▸ Task
Using the data below, copy out all lines with the word "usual".

[Opening Supplied material section]

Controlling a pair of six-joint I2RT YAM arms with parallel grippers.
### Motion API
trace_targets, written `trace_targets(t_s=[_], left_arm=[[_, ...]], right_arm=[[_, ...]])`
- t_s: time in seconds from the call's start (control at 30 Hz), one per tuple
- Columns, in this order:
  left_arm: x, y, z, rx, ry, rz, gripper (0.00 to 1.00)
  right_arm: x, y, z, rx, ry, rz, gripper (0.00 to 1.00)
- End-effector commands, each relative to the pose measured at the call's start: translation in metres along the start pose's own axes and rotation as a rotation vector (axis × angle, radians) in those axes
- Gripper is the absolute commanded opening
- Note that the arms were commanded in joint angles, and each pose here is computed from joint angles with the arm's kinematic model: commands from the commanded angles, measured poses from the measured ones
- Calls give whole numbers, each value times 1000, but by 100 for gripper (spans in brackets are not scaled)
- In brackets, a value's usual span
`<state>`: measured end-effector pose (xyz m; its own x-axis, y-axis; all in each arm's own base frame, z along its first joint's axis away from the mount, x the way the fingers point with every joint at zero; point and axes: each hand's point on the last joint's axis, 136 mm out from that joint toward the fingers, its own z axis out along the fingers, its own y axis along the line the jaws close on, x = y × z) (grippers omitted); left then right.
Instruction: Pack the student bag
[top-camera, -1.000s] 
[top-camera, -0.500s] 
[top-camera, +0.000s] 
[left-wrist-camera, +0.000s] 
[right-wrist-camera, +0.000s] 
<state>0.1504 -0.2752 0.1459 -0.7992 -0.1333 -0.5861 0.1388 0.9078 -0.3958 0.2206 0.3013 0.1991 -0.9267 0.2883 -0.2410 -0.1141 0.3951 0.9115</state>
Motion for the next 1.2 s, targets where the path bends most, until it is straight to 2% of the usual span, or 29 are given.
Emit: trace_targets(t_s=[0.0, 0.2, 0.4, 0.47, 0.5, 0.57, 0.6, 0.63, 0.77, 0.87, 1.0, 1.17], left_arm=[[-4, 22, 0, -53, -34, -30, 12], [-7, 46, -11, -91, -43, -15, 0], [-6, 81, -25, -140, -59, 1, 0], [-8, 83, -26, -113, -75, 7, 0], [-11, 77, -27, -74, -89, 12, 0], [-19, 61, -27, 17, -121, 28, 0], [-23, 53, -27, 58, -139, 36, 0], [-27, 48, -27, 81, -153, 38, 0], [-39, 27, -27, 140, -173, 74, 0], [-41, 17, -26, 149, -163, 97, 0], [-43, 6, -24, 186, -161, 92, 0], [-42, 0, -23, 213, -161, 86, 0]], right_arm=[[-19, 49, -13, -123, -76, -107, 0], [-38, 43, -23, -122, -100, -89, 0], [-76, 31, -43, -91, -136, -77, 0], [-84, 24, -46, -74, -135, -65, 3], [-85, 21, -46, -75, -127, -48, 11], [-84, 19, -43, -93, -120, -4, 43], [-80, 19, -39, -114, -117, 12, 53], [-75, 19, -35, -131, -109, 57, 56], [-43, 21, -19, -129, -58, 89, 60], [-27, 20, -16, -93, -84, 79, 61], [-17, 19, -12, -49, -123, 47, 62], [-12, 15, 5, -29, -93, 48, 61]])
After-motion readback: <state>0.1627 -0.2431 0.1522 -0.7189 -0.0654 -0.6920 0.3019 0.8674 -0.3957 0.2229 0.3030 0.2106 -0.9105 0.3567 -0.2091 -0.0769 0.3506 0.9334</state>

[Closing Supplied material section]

▸ Completed task
- In brackets, a value's usual span
Motion for the next 1.2 s, targets where the path bends most, until it is straight to 2% of the usual span, or 29 are given.

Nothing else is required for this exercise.